Even with people around us, we can all feel lonely at times. Loneliness and being physically alone are two very different things. You can be alone without feeling lonely and you can feel lonely even though you aren’t alone. How? Even if you aren’t physically alone, research has found that perceived isolation can lead to you feeling lonely. Any circumstance in which your social needs aren’t being met can lead to loneliness. You may be feeling disconnected from others due to life changes, lacking intimacy or trust in your current relationships, or not feeling fully supported by your social circle.
When this happens, persistent feelings of loneliness may trigger your emotional eating. This is because emotional eating is a coping mechanism to meet your emotional needs with a physical solution. The problem is this is only a temporary solution. Along with a vicious cycle of turning to food when you’re feeling lonely or sad, you may face health challenges like weight gain or body image issues as a result.
If you struggle with emotional eating, you may not have even realized that you’re lonely. If you have any type of perceived social isolation, it may be triggering your emotional eating. Perceived isolation is different from being physically alone. It could be a result of comparing yourself to others, not being your authentic self when you’re around others, or constantly trying to seek approval from others. In order to heal your emotional eating, you need to address the reason(s) for your loneliness.
So how do you resolve loneliness? Here are 4 ways that can help.
1. Live with Authenticity
Authenticity creates healthy intimacy with others which helps to satisfy your craving to feel accepted and feel like you belong. When you’re being your true authentic self, you can engage in meaningful social interactions rather than feeling lonely despite being around people. To learn more about living with authenticity, read my blog all about it here: (add link).

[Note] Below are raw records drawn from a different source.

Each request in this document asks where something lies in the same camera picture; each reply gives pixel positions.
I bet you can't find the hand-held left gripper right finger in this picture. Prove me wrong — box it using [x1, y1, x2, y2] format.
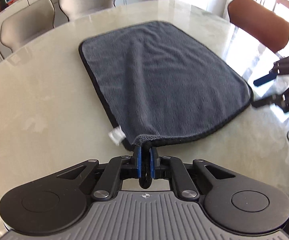
[149, 147, 237, 201]

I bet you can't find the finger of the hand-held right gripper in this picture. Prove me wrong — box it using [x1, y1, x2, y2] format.
[253, 52, 289, 87]
[252, 93, 287, 109]

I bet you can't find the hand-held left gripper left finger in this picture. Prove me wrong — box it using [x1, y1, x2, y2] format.
[56, 146, 143, 201]

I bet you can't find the blue and grey towel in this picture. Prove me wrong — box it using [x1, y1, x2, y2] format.
[78, 20, 254, 189]

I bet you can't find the brown leather chair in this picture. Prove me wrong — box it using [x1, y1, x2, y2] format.
[227, 0, 289, 54]

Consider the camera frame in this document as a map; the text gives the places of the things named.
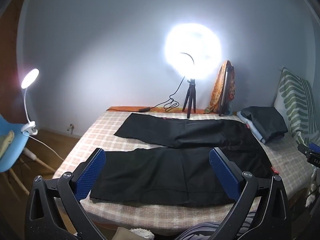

2. Improve Your Social Skills
Many individuals struggle with social anxiety and as a result, may refrain from creating strong relationships. By improving your interpersonal skills, it will help you communicate with others which is fundamental in building and maintaining close friendships and relationships. You can start by trying to attend more social engagements but if you need more assistance, consider speaking with a qualified practitioner who can support you and give you practical advice for overcoming your anxiety.
3. Join a Support Group
You may feel socially isolated if you’ve gone through something that you feel like others can’t or won’t understand. Whether you have a debilitating chronic illness, are grieving the loss of a loved one, have been abused or are going through a divorce, a support group can help you meet others who share a common experience with you. Meeting others who share similar experiences with you can provide social support and resolve loneliness.
4. Break Negative Thinking
Social isolation may be made worse with negative thought patterns. Projecting negativity can create a self-fulfilling prophesy in which your behaviour may push others away even further making it challenging for you to establish new social connections. If you struggle with poor self-esteem or depression, your negative thinking may be getting in the way of your social life. Realizing negative thoughts are just thoughts and not necessarily a reality can help you over negative thought patterns.
Having a strong social support and healthy social life is essential for managing emotional eating. Make sure to nourish your relationships with your time and attention. Spend some time today considering your current social life and ways to deal with loneliness.